Each line of the data that includes "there" must be copied.
◇ ◇ ◇ ◇ ◇ ◇ ◇
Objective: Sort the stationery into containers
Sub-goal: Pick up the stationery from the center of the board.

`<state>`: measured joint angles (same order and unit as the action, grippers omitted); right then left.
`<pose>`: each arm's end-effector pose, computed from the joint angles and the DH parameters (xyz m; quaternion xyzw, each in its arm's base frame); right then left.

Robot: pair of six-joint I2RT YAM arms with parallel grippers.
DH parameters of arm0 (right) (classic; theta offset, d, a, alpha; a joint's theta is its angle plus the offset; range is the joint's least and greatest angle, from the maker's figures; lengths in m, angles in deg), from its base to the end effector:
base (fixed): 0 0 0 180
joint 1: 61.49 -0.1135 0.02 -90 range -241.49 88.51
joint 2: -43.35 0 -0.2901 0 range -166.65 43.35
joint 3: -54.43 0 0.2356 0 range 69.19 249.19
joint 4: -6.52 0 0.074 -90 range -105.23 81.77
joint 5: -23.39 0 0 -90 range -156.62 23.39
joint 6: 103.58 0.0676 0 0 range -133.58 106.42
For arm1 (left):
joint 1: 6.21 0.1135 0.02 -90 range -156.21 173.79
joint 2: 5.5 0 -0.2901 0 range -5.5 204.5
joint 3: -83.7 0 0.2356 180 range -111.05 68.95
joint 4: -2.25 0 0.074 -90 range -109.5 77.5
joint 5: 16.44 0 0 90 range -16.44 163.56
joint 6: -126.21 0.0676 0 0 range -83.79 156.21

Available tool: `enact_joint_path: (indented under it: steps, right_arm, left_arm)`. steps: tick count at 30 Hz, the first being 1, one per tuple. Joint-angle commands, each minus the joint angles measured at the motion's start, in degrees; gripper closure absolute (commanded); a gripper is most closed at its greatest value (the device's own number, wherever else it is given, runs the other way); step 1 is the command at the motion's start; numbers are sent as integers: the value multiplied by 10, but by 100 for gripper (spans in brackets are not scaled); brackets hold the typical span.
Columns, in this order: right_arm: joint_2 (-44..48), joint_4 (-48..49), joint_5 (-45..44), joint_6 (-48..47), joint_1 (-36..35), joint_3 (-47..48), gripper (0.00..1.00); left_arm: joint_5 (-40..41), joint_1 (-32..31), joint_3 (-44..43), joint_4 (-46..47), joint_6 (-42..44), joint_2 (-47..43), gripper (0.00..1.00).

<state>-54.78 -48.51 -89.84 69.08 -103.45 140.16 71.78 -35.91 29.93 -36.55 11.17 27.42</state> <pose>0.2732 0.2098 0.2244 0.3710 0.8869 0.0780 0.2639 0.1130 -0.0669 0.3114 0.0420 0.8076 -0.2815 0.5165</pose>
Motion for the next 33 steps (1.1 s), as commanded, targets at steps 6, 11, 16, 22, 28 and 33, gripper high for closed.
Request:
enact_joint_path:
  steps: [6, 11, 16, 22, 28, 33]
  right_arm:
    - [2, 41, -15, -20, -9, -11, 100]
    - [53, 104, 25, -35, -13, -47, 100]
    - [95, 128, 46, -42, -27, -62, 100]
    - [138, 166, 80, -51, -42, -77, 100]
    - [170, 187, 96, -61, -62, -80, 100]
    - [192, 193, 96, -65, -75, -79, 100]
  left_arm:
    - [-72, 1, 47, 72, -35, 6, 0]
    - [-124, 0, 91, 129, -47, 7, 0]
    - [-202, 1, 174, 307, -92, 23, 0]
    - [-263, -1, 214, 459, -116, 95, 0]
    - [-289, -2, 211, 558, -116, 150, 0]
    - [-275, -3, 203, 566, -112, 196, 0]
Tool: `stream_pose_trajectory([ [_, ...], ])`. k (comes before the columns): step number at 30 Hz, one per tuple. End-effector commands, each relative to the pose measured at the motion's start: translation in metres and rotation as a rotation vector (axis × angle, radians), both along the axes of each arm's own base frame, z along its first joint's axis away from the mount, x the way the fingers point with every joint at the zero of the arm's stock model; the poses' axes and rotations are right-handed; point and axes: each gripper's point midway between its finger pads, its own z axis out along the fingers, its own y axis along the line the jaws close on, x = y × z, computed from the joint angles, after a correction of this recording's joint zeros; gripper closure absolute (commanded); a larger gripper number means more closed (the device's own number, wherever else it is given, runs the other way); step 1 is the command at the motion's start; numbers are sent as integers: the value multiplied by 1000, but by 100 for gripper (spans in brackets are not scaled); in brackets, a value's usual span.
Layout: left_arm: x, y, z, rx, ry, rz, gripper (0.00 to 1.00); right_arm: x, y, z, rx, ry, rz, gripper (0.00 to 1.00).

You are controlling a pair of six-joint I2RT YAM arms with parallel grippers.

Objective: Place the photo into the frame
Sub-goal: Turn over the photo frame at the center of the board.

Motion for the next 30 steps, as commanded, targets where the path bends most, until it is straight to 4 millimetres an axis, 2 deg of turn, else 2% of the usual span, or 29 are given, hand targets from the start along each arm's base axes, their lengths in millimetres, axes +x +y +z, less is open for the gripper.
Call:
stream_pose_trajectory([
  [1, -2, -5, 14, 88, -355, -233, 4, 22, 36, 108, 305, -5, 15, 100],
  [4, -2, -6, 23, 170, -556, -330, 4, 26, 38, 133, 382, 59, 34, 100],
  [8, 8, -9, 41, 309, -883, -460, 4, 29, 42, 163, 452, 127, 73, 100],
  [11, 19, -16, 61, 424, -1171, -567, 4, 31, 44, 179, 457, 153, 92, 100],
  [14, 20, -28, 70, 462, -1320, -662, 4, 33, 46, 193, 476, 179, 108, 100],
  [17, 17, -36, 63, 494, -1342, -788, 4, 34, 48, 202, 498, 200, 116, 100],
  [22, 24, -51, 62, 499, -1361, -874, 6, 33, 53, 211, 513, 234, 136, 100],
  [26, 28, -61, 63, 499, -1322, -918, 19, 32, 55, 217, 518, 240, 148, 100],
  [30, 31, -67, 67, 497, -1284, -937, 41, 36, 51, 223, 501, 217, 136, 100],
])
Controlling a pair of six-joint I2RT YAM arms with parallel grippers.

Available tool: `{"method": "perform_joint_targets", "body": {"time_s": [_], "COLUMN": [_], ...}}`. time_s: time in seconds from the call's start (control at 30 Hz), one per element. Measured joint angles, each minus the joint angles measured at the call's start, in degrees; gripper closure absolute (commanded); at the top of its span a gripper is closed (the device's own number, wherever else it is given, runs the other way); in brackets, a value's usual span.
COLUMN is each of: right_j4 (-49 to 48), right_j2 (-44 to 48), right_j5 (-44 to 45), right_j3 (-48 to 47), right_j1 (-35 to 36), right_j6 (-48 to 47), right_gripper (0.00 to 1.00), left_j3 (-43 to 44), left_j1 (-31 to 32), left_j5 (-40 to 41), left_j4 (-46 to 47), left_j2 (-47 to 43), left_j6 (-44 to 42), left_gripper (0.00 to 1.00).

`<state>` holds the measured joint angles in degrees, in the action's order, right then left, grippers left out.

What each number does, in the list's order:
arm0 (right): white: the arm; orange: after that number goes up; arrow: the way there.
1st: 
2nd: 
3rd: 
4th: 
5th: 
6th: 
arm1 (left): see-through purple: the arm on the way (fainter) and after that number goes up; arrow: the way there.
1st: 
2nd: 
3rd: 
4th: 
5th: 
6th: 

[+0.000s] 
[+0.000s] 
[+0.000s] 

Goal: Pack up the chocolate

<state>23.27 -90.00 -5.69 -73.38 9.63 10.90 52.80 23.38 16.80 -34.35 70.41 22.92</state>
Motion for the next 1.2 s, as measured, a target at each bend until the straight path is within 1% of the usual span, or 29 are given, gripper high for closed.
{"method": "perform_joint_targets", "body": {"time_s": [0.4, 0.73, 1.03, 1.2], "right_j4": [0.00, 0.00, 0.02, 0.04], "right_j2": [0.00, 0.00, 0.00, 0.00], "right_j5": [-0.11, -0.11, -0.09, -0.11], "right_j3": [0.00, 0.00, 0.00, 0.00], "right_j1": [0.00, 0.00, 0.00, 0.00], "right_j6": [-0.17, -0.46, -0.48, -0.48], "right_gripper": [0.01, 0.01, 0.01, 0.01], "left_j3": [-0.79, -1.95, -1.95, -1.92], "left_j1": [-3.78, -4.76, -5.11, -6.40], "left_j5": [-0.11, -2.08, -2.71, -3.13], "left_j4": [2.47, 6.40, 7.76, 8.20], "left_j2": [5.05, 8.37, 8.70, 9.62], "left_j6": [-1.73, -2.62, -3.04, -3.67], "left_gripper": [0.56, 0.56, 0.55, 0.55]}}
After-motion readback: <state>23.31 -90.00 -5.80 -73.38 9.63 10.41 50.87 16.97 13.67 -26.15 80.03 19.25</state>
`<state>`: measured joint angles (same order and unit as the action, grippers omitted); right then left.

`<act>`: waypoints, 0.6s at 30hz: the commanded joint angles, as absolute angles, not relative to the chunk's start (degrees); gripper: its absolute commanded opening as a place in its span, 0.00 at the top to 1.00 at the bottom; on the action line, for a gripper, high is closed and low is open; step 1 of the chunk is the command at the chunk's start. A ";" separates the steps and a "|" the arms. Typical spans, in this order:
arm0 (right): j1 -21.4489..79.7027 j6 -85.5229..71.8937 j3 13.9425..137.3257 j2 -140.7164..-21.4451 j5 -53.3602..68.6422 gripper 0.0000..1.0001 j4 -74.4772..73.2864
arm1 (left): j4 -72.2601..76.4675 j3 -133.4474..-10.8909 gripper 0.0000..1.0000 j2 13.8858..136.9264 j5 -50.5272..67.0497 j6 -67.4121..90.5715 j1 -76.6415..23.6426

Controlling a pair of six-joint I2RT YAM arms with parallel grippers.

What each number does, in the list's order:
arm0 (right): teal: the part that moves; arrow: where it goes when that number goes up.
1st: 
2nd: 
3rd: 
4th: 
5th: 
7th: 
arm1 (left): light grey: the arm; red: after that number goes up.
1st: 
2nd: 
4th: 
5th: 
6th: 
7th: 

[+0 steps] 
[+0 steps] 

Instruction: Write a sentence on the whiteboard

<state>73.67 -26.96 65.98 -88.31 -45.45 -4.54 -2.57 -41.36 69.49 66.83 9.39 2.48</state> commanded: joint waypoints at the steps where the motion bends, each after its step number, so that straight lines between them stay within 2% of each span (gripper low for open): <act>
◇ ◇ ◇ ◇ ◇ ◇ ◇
- [Answer section]
arm0 (right): white: the arm; orange: after that number goes up; arrow: the way there.
arm1 (left): see-through purple: the arm on the way (fainter) and after that number goes up; arrow: the way there.

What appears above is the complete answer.